→ Try it:
Look through the records below for the line with "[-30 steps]". Return that line and each one after it up to and including the line with "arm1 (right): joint", exactly.

→ Records provided:
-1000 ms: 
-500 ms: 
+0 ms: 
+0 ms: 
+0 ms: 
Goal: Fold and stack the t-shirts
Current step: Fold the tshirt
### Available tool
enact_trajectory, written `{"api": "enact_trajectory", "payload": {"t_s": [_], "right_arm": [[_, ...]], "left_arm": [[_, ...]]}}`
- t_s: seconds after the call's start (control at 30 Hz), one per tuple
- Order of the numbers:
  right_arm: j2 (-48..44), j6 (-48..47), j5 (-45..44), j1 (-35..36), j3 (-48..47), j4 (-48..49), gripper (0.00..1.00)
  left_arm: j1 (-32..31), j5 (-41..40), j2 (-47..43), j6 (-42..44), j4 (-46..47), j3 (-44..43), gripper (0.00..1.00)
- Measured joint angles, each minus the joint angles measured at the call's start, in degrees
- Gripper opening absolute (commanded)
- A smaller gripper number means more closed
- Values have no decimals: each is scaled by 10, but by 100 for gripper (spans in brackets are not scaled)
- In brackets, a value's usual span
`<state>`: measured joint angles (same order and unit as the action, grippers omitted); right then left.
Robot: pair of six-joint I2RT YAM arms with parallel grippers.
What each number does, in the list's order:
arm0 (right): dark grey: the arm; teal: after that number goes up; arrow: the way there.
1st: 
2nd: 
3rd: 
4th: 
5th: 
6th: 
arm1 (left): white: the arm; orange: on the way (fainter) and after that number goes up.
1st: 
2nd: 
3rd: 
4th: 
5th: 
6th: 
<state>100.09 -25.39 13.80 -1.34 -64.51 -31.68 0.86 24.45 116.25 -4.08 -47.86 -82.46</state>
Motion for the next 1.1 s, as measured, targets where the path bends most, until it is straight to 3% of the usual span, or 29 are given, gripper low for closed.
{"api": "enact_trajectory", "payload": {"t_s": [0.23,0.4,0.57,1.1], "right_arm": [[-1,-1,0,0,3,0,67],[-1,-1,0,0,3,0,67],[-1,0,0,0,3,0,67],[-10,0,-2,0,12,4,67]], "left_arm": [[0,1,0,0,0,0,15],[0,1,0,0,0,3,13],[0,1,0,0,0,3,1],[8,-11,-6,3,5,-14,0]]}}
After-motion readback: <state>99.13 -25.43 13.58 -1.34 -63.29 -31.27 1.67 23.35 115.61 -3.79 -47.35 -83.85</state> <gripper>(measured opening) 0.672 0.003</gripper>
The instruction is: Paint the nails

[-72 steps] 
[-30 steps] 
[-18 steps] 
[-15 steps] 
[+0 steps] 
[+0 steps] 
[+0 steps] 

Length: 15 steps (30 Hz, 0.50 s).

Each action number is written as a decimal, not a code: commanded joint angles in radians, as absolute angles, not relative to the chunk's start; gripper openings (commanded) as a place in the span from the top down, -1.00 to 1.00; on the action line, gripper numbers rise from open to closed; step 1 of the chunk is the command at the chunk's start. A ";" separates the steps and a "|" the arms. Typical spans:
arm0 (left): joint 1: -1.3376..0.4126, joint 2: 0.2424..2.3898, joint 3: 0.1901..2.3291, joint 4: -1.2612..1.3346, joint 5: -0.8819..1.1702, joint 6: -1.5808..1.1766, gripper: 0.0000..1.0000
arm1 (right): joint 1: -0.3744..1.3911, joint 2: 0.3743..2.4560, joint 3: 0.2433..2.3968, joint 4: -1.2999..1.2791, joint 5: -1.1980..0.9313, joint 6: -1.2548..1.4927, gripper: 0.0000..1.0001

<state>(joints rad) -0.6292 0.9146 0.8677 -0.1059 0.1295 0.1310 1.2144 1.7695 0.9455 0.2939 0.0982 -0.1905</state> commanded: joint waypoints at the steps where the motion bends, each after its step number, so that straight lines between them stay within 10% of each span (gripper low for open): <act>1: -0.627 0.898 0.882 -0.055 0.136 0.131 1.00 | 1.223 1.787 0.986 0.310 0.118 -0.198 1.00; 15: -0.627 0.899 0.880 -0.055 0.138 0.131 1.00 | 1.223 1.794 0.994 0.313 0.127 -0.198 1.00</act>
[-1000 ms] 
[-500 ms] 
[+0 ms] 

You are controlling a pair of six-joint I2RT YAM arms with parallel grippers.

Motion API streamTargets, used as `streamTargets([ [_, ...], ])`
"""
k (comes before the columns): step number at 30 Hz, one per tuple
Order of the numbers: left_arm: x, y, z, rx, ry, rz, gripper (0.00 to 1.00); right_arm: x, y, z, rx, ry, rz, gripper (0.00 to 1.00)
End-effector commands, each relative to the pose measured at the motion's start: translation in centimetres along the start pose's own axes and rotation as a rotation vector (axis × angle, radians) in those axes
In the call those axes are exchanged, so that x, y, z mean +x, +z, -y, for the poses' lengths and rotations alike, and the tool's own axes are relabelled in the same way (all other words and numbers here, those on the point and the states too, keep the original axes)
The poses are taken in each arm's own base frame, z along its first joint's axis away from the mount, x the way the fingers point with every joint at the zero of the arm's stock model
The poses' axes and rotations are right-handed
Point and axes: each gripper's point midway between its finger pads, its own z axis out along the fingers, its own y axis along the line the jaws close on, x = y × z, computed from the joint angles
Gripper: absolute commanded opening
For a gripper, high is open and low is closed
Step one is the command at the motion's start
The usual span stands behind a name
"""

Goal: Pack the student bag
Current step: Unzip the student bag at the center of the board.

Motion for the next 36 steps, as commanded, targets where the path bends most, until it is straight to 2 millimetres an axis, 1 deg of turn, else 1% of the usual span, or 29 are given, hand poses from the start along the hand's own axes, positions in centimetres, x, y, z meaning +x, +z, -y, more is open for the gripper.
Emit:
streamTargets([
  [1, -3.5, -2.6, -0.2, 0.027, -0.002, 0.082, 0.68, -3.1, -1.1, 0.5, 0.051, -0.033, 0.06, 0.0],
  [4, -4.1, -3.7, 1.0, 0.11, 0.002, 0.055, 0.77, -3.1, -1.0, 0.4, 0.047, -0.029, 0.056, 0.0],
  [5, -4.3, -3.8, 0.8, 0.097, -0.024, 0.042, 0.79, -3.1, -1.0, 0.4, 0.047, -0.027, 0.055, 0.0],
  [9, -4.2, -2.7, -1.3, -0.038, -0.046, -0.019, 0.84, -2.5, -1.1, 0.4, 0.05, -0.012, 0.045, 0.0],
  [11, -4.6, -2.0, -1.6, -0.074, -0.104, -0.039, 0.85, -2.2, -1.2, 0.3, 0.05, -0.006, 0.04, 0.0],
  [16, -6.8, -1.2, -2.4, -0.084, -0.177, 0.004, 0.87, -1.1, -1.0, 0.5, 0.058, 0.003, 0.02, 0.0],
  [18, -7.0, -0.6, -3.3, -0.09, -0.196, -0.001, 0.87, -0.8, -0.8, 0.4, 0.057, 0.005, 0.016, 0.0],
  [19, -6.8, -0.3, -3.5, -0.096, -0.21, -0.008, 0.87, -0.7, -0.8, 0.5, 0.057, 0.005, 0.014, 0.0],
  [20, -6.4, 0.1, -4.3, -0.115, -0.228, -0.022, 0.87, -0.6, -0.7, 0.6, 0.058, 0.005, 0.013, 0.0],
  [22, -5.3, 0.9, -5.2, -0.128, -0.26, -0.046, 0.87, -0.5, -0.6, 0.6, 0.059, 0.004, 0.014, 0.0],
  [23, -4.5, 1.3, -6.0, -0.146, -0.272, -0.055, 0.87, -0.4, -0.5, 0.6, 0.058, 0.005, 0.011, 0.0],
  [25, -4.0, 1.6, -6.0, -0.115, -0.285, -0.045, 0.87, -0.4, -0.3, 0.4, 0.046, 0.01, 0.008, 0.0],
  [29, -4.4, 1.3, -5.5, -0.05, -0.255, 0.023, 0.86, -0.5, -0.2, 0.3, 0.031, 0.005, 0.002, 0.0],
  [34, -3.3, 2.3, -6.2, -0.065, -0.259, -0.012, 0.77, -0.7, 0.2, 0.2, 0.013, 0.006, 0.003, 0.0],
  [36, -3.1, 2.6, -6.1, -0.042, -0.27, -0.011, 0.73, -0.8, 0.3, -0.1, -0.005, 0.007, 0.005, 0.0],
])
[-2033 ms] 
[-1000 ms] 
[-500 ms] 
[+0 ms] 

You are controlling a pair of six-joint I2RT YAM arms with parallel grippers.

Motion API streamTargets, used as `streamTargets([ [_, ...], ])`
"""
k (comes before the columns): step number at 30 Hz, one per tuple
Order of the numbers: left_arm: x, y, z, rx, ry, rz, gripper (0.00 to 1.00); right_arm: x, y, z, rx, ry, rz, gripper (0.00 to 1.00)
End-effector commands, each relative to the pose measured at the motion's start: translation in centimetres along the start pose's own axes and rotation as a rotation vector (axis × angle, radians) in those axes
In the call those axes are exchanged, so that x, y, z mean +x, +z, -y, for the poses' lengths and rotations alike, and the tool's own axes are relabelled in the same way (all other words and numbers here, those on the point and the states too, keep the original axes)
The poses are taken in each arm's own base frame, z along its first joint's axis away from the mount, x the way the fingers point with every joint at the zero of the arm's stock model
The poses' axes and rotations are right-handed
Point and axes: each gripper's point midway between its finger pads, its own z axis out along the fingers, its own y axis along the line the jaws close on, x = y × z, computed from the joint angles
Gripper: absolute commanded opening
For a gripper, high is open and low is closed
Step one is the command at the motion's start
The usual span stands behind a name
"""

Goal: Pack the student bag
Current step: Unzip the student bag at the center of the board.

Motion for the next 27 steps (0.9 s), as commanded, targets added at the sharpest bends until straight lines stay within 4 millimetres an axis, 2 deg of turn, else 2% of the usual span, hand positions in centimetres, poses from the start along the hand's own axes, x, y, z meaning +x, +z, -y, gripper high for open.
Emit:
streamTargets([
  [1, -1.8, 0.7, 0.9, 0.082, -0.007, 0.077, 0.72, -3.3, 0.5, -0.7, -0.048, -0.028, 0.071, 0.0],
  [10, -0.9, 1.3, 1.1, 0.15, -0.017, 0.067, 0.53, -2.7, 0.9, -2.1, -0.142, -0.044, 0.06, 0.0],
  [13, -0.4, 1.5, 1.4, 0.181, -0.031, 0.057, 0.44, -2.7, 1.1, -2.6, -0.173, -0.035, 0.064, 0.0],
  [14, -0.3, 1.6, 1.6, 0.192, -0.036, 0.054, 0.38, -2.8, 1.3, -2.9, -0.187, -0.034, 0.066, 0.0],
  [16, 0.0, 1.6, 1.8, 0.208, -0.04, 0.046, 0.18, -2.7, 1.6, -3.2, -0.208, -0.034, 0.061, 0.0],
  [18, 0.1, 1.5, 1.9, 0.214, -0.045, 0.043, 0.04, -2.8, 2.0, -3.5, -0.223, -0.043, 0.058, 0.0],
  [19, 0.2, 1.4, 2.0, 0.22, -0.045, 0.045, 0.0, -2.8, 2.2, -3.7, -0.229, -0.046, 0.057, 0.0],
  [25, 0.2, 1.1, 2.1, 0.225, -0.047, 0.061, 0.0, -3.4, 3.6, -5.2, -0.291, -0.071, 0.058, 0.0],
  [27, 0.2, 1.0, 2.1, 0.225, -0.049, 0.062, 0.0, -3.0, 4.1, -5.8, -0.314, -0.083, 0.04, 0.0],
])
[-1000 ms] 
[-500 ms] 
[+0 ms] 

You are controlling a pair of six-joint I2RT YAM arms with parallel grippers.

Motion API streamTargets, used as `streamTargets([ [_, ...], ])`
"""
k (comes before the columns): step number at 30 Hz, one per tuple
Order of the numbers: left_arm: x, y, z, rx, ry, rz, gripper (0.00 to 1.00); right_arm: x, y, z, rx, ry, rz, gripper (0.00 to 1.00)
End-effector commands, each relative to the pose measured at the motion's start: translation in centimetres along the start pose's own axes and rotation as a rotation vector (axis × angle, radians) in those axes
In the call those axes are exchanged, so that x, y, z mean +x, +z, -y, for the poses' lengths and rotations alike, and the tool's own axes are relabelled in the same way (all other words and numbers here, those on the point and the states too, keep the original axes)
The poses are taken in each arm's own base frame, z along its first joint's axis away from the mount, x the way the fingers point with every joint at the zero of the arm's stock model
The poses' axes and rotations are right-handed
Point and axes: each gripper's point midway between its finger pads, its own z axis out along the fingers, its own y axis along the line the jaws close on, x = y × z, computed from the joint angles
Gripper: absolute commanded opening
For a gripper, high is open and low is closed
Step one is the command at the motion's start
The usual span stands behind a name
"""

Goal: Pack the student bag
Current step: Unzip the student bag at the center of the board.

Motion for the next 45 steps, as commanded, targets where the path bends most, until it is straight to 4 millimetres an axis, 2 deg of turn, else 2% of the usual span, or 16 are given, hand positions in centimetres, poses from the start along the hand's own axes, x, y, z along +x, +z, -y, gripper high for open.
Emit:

→ Exercise solution:
[-30 steps] 
[-18 steps] 
[-15 steps] 
[+0 steps] 
[+0 steps] 
[+0 steps] 

Length: 15 steps (30 Hz, 0.50 s).

Each action number is written as a decimal, not a code: commanded joint angles in radians, as absolute angles, not relative to the chunk's start; gripper openings (commanded) as a place in the span from the top down, -1.00 to 1.00; on the action line, gripper numbers rise from open to closed; step 1 of the chunk is the command at the chunk's start. A ";" separates the steps and a "|" the arms. Typical spans:
arm0 (left): joint 1: -1.3376..0.4126, joint 2: 0.2424..2.3898, joint 3: 0.1901..2.3291, joint 4: -1.2612..1.3346, joint 5: -0.8819..1.1702, joint 6: -1.5808..1.1766, gripper: 0.0000..1.0000
arm1 (right): joint 1: -0.3744..1.3911, joint 2: 0.3743..2.4560, joint 3: 0.2433..2.3968, joint 4: -1.2999..1.2791, joint 5: -1.1980..0.9313, joint 6: -1.2548..1.4927, gripper: 0.0000..1.0001

This concludes the response to the exercise.